Modern neuroscience suggests that much of our experience is guided by deeply learned patterns. The brain continuously predicts, interprets, and responds based on what it has experienced before. These patterns allow us to move through the world efficiently, but they can also keep us repeating the same habits of thought, emotion, and behavior long after they have stopped serving us.
Real transformation begins when we create new experiences that are repeated often enough, and deeply enough, to become familiar.
Ancient contemplative traditions understood this long before neuroscience had the language to describe it.
We become what we practice.
When Peace Becomes Familiar
What if peace was something familiar and not something you occasionally stumbled into on vacation?
Imagine your mind settling so completely that joy no longer depended on circumstances. Imagine making decisions from clarity instead of urgency. Imagine being able to remain open in the middle of uncertainty, not because life became easier, but because something within you had become steadier.
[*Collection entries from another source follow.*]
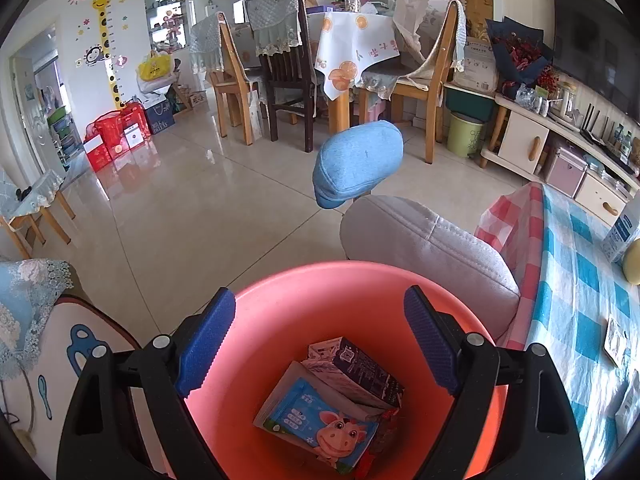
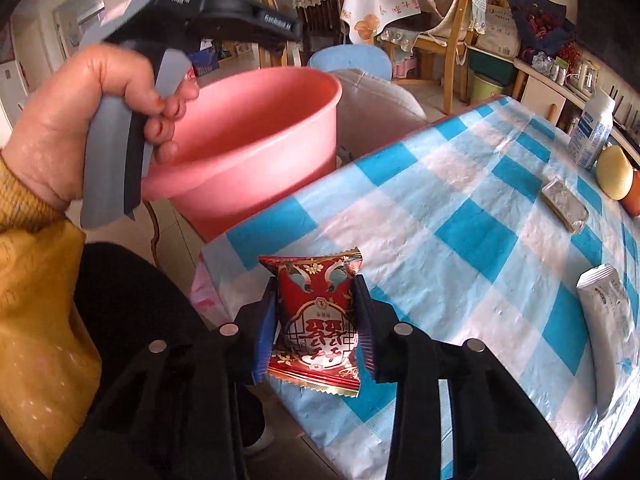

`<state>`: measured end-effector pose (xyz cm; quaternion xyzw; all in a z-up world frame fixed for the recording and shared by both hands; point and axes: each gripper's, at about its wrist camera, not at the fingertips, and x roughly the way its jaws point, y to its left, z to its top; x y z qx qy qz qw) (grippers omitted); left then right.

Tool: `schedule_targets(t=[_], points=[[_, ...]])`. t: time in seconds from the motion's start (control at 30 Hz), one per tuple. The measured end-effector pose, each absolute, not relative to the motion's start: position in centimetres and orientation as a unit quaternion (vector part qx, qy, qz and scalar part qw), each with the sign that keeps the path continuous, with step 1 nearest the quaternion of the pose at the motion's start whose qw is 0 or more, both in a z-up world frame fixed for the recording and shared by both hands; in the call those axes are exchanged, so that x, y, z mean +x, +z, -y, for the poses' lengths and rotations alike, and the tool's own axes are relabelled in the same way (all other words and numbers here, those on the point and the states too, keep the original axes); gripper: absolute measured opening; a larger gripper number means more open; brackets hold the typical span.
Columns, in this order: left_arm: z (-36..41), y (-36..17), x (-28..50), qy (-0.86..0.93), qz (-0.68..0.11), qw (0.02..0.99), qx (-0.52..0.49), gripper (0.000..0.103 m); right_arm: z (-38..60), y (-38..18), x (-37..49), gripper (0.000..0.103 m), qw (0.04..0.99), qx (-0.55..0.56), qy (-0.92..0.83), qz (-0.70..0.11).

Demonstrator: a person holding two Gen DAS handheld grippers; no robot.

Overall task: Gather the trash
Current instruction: 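Open the left gripper over the basin while the right gripper drops the red snack bag in, then swing both open grippers back over the table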

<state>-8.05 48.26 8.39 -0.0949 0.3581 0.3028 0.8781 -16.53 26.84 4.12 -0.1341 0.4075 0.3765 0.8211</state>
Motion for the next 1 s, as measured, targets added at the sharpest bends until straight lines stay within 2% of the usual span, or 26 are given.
schedule_targets(t=[0.43,0.63,0.73,0.8,1.0], points=[[-50.1,8.7,-9.1,0.320,-0.344,0.874,-0.125,0.086,-32.1,12.4,-13.1,0.037,0.848,-0.090,0.417,-0.314],[-52.3,8.8,-10.3,0.345,-0.332,0.863,-0.162,0.086,-35.4,13.0,-11.8,0.041,0.844,-0.085,0.436,-0.300],[-53.2,8.7,-10.9,0.349,-0.325,0.860,-0.183,0.086,-35.9,12.4,-11.2,0.052,0.841,-0.079,0.437,-0.310],[-53.4,8.6,-11.0,0.347,-0.323,0.860,-0.190,0.086,-35.7,12.3,-11.3,0.063,0.846,-0.074,0.430,-0.308],[-52.4,8.6,-10.2,0.340,-0.329,0.864,-0.173,0.086,-33.0,12.5,-11.3,0.083,0.868,-0.065,0.391,-0.298]])
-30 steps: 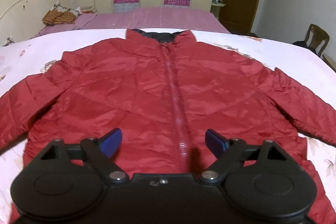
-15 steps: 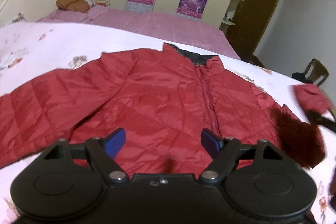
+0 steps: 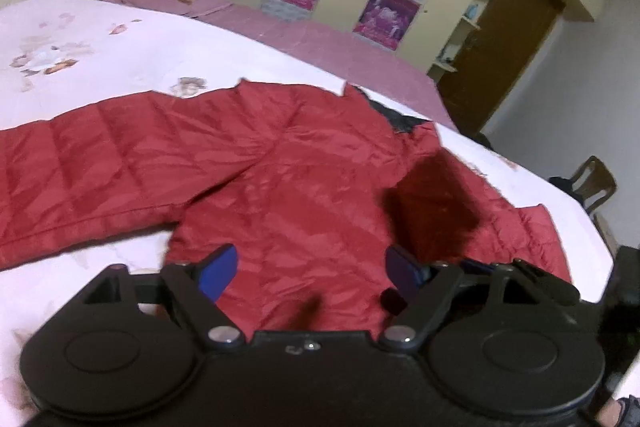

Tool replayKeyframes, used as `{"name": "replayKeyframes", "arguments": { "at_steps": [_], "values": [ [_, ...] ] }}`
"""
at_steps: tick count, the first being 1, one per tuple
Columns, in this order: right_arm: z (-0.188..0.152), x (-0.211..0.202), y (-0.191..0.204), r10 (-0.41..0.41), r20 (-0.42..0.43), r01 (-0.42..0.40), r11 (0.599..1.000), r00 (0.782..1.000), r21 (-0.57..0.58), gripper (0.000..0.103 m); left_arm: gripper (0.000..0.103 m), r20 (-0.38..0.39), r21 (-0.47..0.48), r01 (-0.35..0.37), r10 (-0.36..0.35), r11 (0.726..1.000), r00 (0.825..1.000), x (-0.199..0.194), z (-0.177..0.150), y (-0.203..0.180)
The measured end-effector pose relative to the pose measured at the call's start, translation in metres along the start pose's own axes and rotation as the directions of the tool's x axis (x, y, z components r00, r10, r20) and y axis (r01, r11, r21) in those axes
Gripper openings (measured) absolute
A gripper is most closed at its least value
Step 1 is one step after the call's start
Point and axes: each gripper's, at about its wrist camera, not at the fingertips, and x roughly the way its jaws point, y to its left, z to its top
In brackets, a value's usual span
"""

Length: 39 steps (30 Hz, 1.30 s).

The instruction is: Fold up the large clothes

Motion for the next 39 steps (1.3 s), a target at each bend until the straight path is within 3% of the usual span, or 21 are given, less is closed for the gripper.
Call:
{"name": "replayKeyframes", "arguments": {
  "at_steps": [3,6,7,10,15,19,22,25,29,31,32,37,39],
  "values": [
    [0.007,-0.010,-0.012,0.007,0.041,-0.008,0.999,0.999,0.041,0.079,0.090,0.000,0.028,0.050,-0.050,0.998,0.999,0.008,0.000,-0.016],
    [0.002,-0.042,-0.048,-0.007,0.081,-0.007,0.985,0.997,0.170,0.050,0.090,-0.033,0.102,0.092,-0.089,0.991,0.995,0.028,-0.002,-0.043],
    [-0.003,-0.054,-0.060,-0.041,0.093,0.021,0.977,0.995,0.211,0.044,0.090,-0.053,0.132,0.081,-0.075,0.988,0.996,0.039,-0.004,-0.050],
    [-0.014,-0.090,-0.099,-0.144,0.124,0.096,0.940,0.982,0.328,0.041,0.082,-0.106,0.145,0.004,0.011,0.989,0.994,0.070,-0.005,-0.056],
    [-0.032,-0.143,-0.156,-0.315,0.133,0.215,0.847,0.940,0.486,0.041,0.018,-0.107,0.134,-0.002,0.017,0.991,0.994,0.095,-0.001,-0.059],
    [-0.056,-0.167,-0.194,-0.398,0.061,0.286,0.749,0.915,0.598,0.041,0.017,-0.027,0.176,0.024,-0.020,0.984,0.999,0.090,0.014,-0.076],
    [-0.069,-0.183,-0.209,-0.405,0.022,0.299,0.709,0.914,0.639,0.041,0.017,0.072,0.159,-0.001,-0.011,0.987,0.997,0.071,0.029,-0.074],
    [-0.063,-0.183,-0.215,-0.384,0.021,0.285,0.719,0.923,0.633,0.040,0.017,0.143,0.114,-0.081,0.065,0.990,0.988,0.056,0.037,-0.048],
    [-0.061,-0.179,-0.212,-0.343,0.019,0.267,0.765,0.939,0.586,0.040,0.016,0.079,0.097,-0.124,0.116,0.988,0.990,0.071,0.031,-0.029],
    [-0.061,-0.168,-0.215,-0.312,0.011,0.250,0.782,0.950,0.571,0.009,0.016,0.068,0.100,-0.126,0.119,0.987,0.991,0.077,0.027,-0.031],
    [-0.060,-0.159,-0.214,-0.301,0.006,0.245,0.788,0.953,0.565,0.006,0.016,0.065,0.092,-0.126,0.120,0.988,0.991,0.080,0.025,-0.031],
    [-0.045,-0.131,-0.213,-0.268,0.023,0.219,0.829,0.963,0.514,0.006,0.016,0.052,0.072,-0.140,0.137,0.987,0.989,0.084,0.017,-0.026],
    [-0.043,-0.109,-0.216,-0.263,-0.033,0.246,0.842,0.964,0.481,0.006,0.017,0.036,0.072,-0.157,0.154,0.985,0.987,0.086,0.014,-0.023]
  ]
}}
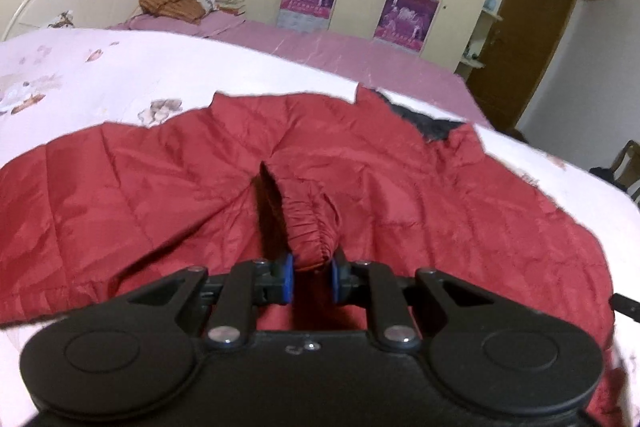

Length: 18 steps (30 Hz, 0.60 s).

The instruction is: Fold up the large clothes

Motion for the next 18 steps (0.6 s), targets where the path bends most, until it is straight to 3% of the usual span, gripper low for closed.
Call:
{"name": "replayKeyframes", "arguments": {
  "at_steps": [2,4,5,7,8,10,16,18],
  "values": [
    [0.000,0.027,-0.002,-0.024,-0.094,0.023,1.000,0.995,-0.009,0.006,0.017,-0.031,-0.001,0.001,-0.001,1.000,1.000,0.006,-0.003,0.005],
    [0.003,0.033,-0.004,-0.012,-0.097,0.011,1.000,0.995,-0.009,0.006,0.022,-0.052,0.028,0.010,-0.008,1.000,0.999,0.006,-0.004,0.008],
    [0.005,0.029,-0.005,-0.009,-0.092,0.008,1.000,0.996,-0.010,0.006,0.030,-0.052,0.047,-0.007,0.009,0.999,0.999,0.003,-0.002,0.008],
    [0.011,0.015,-0.011,0.013,-0.034,-0.013,1.000,0.999,0.013,0.006,0.034,0.008,0.105,-0.067,0.067,0.992,0.998,-0.014,0.003,0.003],
    [0.016,0.010,-0.013,0.022,-0.004,-0.022,1.000,1.000,0.021,0.006,0.036,0.058,0.131,-0.077,0.070,0.988,0.996,-0.023,0.006,-0.001],
    [0.028,0.007,-0.014,0.019,0.035,-0.020,1.000,0.999,0.010,0.006,0.036,0.079,0.170,-0.055,0.042,0.984,0.996,-0.026,0.013,-0.012],
    [0.052,0.053,-0.008,0.033,0.015,-0.032,0.999,0.999,-0.040,0.006,0.038,0.016,0.306,-0.014,0.009,0.952,1.000,0.027,0.016,-0.050],
    [0.053,0.075,-0.014,0.005,-0.014,-0.006,0.999,1.000,-0.054,0.006,0.039,-0.006,0.290,-0.013,0.016,0.957,1.000,0.042,0.016,-0.048]
  ]
}}
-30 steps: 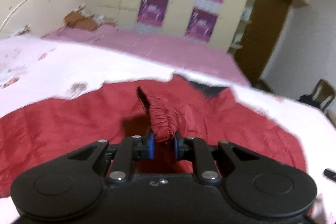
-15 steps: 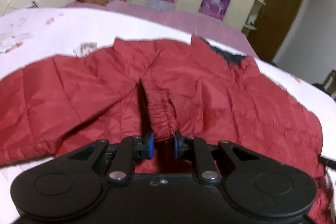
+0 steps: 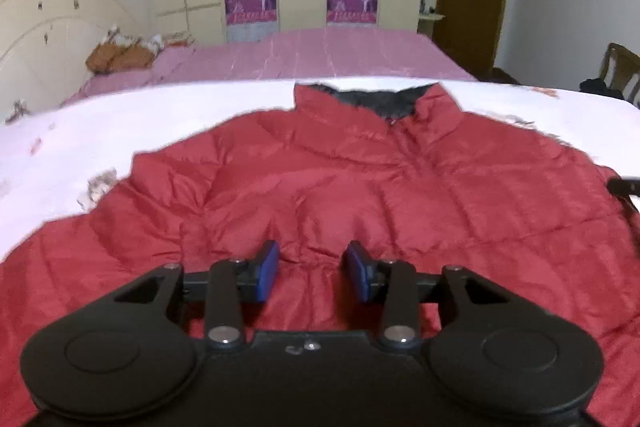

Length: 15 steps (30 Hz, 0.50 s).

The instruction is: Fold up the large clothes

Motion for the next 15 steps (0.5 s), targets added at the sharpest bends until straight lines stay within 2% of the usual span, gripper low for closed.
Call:
{"name": "replayKeyframes", "arguments": {
  "at_steps": [2,4,7,9,11,12,15],
  "values": [
    [-0.003,0.019,-0.014,-0.009,-0.060,0.010,1.000,0.998,0.013,0.006,0.039,-0.035,-0.036,0.020,-0.022,0.999,0.999,0.008,-0.003,0.008],
    [-0.006,0.021,-0.021,-0.005,-0.052,0.005,1.000,0.999,0.009,0.000,0.039,-0.050,-0.028,0.015,-0.017,0.999,0.999,0.009,-0.002,0.008],
    [-0.005,0.018,-0.020,-0.020,-0.058,0.020,1.000,0.998,-0.003,0.000,0.036,-0.056,-0.019,-0.009,0.008,1.000,0.998,0.002,0.002,0.002],
    [-0.002,0.002,-0.013,-0.029,-0.032,0.029,1.000,0.999,-0.001,0.000,0.043,-0.009,0.009,0.009,-0.009,1.000,1.000,-0.019,0.001,-0.008],
    [-0.004,-0.025,-0.006,0.022,-0.005,-0.022,1.000,1.000,0.004,0.000,0.053,0.030,0.009,0.024,-0.025,1.000,0.999,-0.039,-0.007,-0.018],
    [-0.008,-0.037,-0.003,0.032,0.002,-0.032,0.999,0.999,-0.003,0.000,0.055,0.039,-0.003,0.033,-0.033,0.999,0.999,-0.044,-0.011,-0.021],
    [-0.025,-0.052,0.008,0.080,-0.031,-0.080,0.997,0.996,-0.004,0.000,0.055,0.002,-0.027,0.048,-0.048,0.999,0.999,-0.041,-0.025,-0.030]
  ]
}}
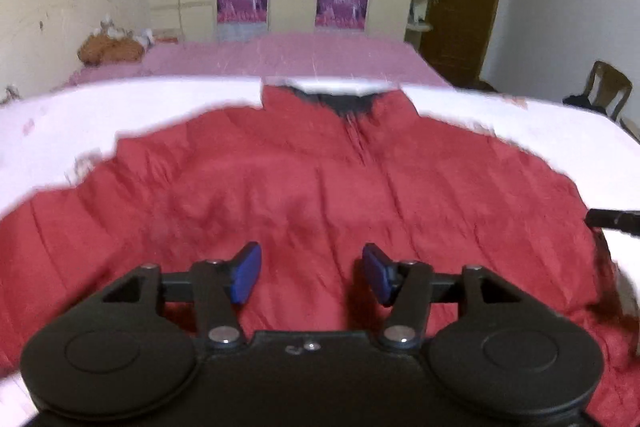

This is the promise of deep contemplative practice.
In Buddhist traditions, there are refined states of meditation known as the jhānas. They are often described as states of profound absorption, ease, and contentment. More than extraordinary experiences, they reveal something essential about the mind.
Beneath its restlessness is an innate capacity for stillness.
Beneath its striving is a quiet sense of enough.
The purpose of these states is not to escape life.
It is to remember what becomes possible when the mind is no longer pulled in a hundred different directions.
The Wisdom of the Body
Transformation is not only a change in thinking.
It is a change in how we inhabit ourselves.
Many of us have spent years learning how to analyze, solve, and optimize. These are beautiful abilities. Yet beneath thought, the body is constantly speaking in a language of sensation, emotion, breath, and subtle feeling.
When we learn to listen, we begin to notice the places where we brace against life and the places where we naturally soften into it.
The body often recognizes truth before the mind can explain it.
This is why contemplative practice is not simply an exercise in concentration. It is a way of becoming intimate with our own experience, moment by moment, until we no longer need to force change.
Change begins to unfold on its own.
A Different Kind of Success
At CitiShakti, I am interested in a different definition of human potential.
Not becoming more productive at the expense of yourself. Not chasing peak performance for its own sake.
Instead, what if we could cultivate the inner capacities that allow every part of life to become richer.
These are the capacities to be fully present with difficulty:
To hear your child crying and respond from a place of peace.
To lead with clarity instead of fear.
To meet uncertainty without losing yourself.
To trust your intuition without abandoning discernment.
To experience beauty more deeply.
To love more freely
It has always been quietly available beneath the surface of your own awareness.
This is why I created CitiShakti—to bring together the wisdom of contemplative traditions, modern understandings of the mind and nervous system, and the lived experience of meditation into a practice that is deeply human, grounded, and practical.
Because the greatest transformation is not becoming someone new.
It is remembering who you are when the noise begins to settle.
Perhaps what we are seeking all along is not a better version of ourselves, but the courage to become fully present for the life that is already here.